New results from Broadening Options for Long-term Dialysis in the Elderly (BOLDE), a cross-sectional study conducted in three UK centers, suggest that elderly patients with end-stage renal disease who are on peritoneal dialysis find their illness less burdensome than do those on hemodialysis.

Use of peritoneal dialysis in the elderly is declining; thus, Edwina Brown and co-workers first identified 70 older patients (aged >65 years) on peritoneal dialysis, and then compared them with 70 patients on hemodialysis, matched for age, sex, time on dialysis, ethnicity and residential area. Validated tools were used to assess the intrusiveness of illness as well as overall quality of life. “It was important to determine how patients live and cope with their dialysis,” stresses lead researcher Brown. Surprisingly, peritoneal dialysis offered clear advantages: “Older patients on peritoneal dialysis have a better quality of life ... than do those on hemodialysis”, concludes Brown, who highlights attitudes among clinicians as a possible factor underlying the shift towards hemodialysis. Older patients tend to have comorbidities, which increase the risk of dialysis complications. Furthermore, they are often presumed to have impaired independence and decreased ability to perform peritoneal self-dialysis.

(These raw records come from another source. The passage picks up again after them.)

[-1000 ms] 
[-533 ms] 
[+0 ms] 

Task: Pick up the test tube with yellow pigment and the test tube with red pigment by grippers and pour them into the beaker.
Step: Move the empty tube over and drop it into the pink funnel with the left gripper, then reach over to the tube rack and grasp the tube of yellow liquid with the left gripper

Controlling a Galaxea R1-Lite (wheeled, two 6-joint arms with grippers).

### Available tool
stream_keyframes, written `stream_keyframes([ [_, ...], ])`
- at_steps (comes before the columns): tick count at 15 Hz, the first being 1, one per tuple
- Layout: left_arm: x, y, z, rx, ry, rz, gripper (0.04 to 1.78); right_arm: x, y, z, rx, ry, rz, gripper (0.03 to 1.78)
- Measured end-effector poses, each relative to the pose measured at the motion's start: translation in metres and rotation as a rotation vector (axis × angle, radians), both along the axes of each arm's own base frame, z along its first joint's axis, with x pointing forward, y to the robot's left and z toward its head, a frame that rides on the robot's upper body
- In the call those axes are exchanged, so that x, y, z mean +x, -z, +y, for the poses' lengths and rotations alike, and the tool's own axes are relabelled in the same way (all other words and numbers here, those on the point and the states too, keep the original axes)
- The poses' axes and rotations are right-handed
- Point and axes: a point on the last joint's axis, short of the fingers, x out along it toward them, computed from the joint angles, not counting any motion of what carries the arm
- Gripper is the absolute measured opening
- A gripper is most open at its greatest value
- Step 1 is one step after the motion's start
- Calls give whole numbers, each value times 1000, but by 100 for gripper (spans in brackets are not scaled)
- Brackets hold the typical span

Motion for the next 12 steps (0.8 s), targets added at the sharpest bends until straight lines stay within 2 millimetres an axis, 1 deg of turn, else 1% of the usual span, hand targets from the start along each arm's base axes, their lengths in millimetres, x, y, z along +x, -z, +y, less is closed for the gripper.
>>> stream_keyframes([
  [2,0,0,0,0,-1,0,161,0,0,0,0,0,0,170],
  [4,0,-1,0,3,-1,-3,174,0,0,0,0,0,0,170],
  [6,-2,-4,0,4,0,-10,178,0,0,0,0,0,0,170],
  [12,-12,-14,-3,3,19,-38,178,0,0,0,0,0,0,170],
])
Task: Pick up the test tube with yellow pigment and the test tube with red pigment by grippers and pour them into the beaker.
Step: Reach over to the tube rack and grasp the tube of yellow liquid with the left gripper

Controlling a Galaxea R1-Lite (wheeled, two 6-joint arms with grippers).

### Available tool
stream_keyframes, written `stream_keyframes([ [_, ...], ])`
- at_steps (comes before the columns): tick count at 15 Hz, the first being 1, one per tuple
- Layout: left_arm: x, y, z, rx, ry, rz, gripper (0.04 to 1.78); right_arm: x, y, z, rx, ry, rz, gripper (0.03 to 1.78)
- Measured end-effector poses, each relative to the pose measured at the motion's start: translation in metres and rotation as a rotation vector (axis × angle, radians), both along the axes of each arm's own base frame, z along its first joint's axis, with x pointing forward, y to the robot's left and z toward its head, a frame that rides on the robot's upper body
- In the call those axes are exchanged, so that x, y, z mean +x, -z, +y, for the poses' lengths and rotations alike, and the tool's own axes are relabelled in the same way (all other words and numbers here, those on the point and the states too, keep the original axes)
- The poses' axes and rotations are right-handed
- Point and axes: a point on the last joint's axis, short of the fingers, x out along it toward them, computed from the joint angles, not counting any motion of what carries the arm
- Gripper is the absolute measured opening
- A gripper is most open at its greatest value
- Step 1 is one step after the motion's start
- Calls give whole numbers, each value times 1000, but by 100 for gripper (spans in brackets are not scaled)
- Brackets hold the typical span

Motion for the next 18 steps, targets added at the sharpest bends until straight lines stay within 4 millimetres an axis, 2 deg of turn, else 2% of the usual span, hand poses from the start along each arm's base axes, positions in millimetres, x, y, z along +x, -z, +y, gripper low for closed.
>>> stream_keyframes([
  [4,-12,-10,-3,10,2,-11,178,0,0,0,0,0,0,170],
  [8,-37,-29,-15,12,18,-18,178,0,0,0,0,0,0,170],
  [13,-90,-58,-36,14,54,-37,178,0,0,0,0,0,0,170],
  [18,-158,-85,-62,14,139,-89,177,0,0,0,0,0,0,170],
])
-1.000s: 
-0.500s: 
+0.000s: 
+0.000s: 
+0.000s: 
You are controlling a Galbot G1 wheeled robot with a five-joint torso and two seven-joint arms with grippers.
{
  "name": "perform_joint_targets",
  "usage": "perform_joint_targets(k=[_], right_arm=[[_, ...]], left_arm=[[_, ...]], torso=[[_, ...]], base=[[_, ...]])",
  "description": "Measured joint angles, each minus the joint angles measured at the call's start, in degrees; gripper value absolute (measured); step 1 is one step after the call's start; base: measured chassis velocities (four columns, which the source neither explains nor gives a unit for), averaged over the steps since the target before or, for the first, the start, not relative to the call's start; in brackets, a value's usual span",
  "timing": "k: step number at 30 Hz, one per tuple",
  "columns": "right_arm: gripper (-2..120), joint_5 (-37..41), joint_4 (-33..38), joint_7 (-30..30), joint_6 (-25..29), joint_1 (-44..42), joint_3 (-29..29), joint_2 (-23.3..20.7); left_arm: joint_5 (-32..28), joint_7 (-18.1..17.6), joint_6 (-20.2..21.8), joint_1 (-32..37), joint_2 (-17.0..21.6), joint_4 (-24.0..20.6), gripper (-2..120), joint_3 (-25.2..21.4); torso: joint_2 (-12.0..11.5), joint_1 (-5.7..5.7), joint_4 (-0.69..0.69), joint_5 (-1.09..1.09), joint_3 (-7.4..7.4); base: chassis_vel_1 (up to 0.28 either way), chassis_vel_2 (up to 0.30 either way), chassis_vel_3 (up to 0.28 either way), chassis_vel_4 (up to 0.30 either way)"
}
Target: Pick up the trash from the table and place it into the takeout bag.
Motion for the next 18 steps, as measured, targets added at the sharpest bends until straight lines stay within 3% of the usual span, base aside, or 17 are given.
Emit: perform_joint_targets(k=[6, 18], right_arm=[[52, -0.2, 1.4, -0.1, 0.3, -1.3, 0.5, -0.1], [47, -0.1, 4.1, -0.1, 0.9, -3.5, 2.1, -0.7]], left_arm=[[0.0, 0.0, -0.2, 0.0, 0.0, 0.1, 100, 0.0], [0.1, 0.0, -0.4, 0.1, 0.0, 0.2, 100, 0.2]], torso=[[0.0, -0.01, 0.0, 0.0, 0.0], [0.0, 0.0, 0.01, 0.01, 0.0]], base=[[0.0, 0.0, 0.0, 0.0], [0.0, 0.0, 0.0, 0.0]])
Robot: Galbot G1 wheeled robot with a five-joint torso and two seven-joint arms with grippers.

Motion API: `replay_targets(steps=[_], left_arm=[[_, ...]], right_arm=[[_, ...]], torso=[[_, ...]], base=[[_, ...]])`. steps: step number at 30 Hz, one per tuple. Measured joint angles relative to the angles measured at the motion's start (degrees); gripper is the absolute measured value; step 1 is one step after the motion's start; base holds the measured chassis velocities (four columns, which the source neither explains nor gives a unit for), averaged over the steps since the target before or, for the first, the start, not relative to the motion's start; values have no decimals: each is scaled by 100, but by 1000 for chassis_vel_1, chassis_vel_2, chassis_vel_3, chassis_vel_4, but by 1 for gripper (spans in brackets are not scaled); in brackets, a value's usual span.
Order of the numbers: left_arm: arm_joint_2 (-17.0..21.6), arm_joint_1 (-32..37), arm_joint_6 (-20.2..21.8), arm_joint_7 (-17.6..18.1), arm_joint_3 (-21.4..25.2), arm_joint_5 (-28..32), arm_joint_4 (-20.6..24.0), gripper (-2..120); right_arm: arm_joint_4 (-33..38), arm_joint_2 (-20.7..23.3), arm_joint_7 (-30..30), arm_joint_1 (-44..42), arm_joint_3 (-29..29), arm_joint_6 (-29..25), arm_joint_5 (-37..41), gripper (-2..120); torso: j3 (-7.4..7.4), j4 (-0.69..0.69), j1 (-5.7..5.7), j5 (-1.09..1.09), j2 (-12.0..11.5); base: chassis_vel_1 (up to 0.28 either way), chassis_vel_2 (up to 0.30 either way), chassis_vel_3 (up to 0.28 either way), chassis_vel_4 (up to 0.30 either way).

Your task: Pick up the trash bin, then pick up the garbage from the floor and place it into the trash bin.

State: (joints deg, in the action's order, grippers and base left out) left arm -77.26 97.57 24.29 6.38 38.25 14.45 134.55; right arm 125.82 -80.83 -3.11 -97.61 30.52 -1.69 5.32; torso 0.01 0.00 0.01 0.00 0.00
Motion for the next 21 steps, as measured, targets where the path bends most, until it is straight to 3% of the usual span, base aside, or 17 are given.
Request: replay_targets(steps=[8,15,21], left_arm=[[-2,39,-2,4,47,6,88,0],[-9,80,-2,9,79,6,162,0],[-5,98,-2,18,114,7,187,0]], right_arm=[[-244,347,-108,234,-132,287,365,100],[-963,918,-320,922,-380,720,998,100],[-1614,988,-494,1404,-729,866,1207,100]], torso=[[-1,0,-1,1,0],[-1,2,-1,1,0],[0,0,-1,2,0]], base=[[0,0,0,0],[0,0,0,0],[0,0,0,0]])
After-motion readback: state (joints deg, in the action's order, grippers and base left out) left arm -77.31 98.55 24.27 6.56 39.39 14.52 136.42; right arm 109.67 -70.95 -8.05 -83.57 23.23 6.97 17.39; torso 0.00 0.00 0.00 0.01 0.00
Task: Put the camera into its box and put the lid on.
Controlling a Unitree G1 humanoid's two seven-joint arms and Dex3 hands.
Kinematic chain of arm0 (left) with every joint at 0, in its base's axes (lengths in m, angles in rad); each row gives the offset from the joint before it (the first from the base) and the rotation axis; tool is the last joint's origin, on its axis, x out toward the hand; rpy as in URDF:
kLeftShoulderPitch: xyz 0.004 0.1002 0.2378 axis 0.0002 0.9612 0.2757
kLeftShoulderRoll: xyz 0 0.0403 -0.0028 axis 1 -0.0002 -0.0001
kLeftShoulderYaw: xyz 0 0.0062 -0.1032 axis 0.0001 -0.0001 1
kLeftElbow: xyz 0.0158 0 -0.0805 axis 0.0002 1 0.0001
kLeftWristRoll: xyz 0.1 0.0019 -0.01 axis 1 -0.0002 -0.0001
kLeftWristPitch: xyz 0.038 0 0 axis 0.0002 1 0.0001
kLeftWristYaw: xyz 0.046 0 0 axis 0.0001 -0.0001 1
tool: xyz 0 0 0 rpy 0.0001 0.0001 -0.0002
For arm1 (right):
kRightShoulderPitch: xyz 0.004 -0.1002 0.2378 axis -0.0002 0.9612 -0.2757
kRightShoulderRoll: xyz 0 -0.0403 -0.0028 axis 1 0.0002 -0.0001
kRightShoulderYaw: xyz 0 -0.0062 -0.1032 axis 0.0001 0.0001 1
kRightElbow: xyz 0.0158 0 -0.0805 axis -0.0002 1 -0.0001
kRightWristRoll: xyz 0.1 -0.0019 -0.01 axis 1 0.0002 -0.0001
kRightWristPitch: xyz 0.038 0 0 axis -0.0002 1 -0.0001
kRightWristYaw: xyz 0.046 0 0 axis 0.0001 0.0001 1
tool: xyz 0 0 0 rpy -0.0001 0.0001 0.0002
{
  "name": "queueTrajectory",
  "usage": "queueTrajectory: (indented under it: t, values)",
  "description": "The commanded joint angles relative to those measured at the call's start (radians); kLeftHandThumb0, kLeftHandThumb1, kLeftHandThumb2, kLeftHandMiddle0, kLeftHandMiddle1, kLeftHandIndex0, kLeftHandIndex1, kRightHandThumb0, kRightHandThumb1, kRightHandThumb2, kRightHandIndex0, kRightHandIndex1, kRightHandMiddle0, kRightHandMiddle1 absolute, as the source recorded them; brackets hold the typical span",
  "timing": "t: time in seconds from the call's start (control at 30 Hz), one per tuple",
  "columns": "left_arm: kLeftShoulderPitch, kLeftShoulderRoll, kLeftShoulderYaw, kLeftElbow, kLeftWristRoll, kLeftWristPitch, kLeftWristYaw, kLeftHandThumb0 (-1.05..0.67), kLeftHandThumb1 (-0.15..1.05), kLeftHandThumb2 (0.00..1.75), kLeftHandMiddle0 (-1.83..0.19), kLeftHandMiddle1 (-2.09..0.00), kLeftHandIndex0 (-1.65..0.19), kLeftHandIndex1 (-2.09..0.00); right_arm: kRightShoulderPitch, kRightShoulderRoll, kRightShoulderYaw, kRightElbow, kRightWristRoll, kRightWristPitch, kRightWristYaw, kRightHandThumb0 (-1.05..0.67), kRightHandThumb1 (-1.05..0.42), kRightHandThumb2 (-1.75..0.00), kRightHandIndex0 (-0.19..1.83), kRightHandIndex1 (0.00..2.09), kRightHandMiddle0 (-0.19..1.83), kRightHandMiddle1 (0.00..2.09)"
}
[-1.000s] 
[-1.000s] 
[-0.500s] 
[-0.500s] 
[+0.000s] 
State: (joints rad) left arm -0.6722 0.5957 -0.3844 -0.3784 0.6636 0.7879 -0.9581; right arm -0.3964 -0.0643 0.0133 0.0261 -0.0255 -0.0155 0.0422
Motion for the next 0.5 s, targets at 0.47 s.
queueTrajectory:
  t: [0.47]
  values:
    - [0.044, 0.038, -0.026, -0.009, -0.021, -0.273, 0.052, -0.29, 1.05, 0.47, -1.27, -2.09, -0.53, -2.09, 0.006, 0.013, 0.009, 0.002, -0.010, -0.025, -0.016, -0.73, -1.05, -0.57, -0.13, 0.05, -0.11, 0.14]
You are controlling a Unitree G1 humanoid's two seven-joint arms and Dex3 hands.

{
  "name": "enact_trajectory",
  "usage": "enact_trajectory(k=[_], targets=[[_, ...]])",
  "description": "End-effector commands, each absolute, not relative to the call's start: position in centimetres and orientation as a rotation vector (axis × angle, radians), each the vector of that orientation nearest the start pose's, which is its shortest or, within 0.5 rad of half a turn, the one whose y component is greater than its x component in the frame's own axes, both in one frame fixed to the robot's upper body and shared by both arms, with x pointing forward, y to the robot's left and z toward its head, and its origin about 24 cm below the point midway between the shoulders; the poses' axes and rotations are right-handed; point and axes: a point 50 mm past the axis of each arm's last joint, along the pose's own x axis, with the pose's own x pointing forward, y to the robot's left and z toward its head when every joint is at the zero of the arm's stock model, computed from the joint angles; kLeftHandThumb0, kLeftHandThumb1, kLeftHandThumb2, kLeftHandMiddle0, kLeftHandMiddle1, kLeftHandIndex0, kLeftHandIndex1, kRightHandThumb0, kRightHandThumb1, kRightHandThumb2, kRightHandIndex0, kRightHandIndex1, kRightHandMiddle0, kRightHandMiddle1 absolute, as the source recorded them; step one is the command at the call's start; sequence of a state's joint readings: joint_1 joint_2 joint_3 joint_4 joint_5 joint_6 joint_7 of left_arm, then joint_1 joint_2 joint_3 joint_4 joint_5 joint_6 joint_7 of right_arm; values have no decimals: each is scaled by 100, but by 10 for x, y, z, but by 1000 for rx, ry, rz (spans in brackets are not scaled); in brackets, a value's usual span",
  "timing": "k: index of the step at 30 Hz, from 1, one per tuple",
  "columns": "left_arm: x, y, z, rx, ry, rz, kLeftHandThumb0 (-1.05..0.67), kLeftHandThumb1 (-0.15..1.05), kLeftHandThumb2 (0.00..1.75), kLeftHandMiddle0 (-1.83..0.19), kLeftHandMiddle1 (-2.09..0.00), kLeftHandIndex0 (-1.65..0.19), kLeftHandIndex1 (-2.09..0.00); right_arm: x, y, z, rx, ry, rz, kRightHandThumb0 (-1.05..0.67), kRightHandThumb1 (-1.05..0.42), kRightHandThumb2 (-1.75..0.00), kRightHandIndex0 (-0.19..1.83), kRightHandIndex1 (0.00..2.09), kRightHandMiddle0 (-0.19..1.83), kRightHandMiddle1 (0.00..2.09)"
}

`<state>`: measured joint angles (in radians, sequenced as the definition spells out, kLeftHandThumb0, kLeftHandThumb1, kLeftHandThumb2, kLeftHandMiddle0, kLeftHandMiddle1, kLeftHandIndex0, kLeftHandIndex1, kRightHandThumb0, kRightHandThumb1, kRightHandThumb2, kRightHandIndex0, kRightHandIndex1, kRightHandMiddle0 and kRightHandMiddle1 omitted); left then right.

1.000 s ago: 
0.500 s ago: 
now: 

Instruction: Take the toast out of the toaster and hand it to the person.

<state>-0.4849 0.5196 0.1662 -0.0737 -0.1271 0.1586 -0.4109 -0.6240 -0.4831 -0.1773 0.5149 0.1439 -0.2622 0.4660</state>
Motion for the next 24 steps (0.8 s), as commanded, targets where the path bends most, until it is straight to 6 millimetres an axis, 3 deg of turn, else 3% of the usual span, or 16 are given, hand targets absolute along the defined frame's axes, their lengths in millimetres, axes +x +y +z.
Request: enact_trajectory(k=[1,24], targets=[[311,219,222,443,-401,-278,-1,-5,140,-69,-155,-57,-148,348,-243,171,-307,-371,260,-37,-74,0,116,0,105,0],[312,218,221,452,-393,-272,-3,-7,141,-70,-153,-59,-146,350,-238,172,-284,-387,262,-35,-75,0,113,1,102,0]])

In reality, few data actually support these negative perceptions. Brown is hopeful that the BOLDE findings will change health-care professionals' views about the suitability of peritoneal dialysis for elderly patients—who are unlikely to ever receive a kidney transplant, and thus will be on dialysis until the end of their life. From this perspective, peritoneal dialysis offers important benefits; for example, this home-based therapy causes less disruption to the lifestyles of the patient and their family than does hemodialysis.

The researchers also recommend approaches to enable patients to make an informed choice between hemodialysis and peritoneal dialysis. “...lifestyle, social environment and personality, as well as medical factors, need to be considered in the decision-making process,” write the authors. Further BOLDE investigations will address these important issues.